Des milliers de visiteurs
Avec les années, la dernière saboterie de Suisse est devenue une étape touristique incontournable. André reçoit régulièrement des visiteurs et des groupes, et ce, il insiste, gratuitement. «J'ai eu plus de 1500 personnes ces trois dernières années, dont des gens provenant du Canada ou de Belgique. Il ne se passe pas deux jours sans que quelqu'un ne vienne.» Pour Dédé, personnage avenant, rieur et rempli d'énergie, c'est toujours une joie de faire découvrir sa passion, son «virus» comme il l'appelle. Et comme expliquer serait trop compliqué, il fait systématiquement une démonstration. Avec lui, tout est toujours possible, ce qui lui a valu le surnom de «Pas de problème». Ce qu'il apprécie le plus, ce sont les échanges avec les enfants, qui ont rempli son livre d'or de dédicaces et de dessins. «Un jour, un gamin de 6-7 ans est redescendu du bus et m'a dit: «Vous faites un beau métier Monsieur, il faut le garder.» Cela m'encourage encore plus à poursuivre et à faire perdurer l'activité.» Pour le futur, André a déjà briefé ses petits-enfants. «Je suis sûr que mon petit-fils, qui a aujourd'hui 4 ans, assurera la relève. Il est curieux, il s'intéresse à tout... J'aimerais beaucoup le voir à l'œuvre.» En attendant, André Gaignat projette de rédiger ses mémoires. «Je vais le faire, je ne reculerai pas: c'est pour la descendance...»

 

Infos pratiques
La saboterie de Cornol est ouverte au public tous les jours ouvrables, y compris le samedi.
L'accueil des groupes se fait sur rendez-vous au 079 722 39 59 ou au 032 462 27 53.
Contact: Route des Rangiers 27, 2952 Cornol. lasaboteriedecornol@gmail.com
A savoir que les sabots sont uniquement vendus sur place (stock disponible) mais peuvent aussi être commandés ou envoyés.

Manon Todesco


Etapes de fabrication:

1. Après avoir choisi le gabarit de bois selon la pointure de sabot souhaitée, la bûche est taillée avec une scie à ruban pour lui donner une première forme. Le bois utilisé est essentiellement de l'aulne.
2. L'extérieur du sabot est ensuite façonné. «Ce qui prend du temps, ce sont les réglages des machines selon les tailles voulues.»
3. Toujours à la machine, l'intérieur du soulier est creusé en respectant la cambrure du pied.
4. Les contours extérieurs ainsi que la pointe du sabot sont affinés à la main.
5. Avec une rouanne, l'artisan finit de creuser le sabot. «Les finitions, c'est le travail le plus pénible.»
6. Après avoir séché dehors, le sabot est poncé.
7. Si le sabot est destiné à être porté, André Gaignat récupère du cuir et du tissu pour former une boucle sur le devant afin de protéger le pied. Et la touche finale: le vernis.

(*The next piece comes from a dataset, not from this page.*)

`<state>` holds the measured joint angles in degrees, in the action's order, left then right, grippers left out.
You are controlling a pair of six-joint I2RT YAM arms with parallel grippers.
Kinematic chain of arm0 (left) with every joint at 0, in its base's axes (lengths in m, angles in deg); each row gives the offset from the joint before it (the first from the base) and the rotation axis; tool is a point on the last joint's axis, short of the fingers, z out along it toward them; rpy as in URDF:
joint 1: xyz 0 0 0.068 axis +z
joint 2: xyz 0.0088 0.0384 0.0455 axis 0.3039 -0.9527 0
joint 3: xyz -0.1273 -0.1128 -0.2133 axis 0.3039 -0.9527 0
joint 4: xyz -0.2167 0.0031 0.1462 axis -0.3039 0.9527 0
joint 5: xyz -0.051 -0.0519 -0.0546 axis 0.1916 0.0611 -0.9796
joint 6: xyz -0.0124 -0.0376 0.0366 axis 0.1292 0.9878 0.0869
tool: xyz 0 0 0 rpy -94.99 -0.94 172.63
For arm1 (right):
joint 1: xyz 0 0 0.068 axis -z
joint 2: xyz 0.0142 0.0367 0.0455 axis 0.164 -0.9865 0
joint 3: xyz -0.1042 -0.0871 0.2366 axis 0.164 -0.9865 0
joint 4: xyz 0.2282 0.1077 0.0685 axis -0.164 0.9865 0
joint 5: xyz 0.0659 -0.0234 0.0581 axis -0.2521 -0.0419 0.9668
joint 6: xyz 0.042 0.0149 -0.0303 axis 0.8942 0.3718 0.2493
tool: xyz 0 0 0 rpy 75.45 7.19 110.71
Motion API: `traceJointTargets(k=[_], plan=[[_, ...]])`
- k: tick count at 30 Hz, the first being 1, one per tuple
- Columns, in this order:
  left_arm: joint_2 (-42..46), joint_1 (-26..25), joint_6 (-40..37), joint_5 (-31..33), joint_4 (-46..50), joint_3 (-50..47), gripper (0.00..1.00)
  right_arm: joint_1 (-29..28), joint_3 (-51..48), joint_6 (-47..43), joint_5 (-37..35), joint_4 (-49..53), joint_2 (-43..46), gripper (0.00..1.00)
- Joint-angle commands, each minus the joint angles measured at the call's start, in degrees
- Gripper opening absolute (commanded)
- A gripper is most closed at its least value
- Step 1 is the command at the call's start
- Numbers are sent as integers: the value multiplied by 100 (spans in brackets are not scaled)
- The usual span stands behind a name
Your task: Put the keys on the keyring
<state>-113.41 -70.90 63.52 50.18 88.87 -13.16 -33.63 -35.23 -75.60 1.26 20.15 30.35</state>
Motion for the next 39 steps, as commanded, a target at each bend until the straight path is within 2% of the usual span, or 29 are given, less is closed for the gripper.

Légendes pour le reste des photos:
9225: Les bûches prédécoupées côtoient les sabots prêts à être poncés et décorés.
9260: Les machines ont été installées par le père de l'actuel sabotier en 1929... et marchent toujours! «Je n'ai jamais eu besoin de changer une seule pièce.»
9414: Depuis tout petit, le rêve d'André Gaignat était de perpétuer l'activité montée par son père. Et à 72 ans, le sabotier est toujours aussi inséparable de son atelier.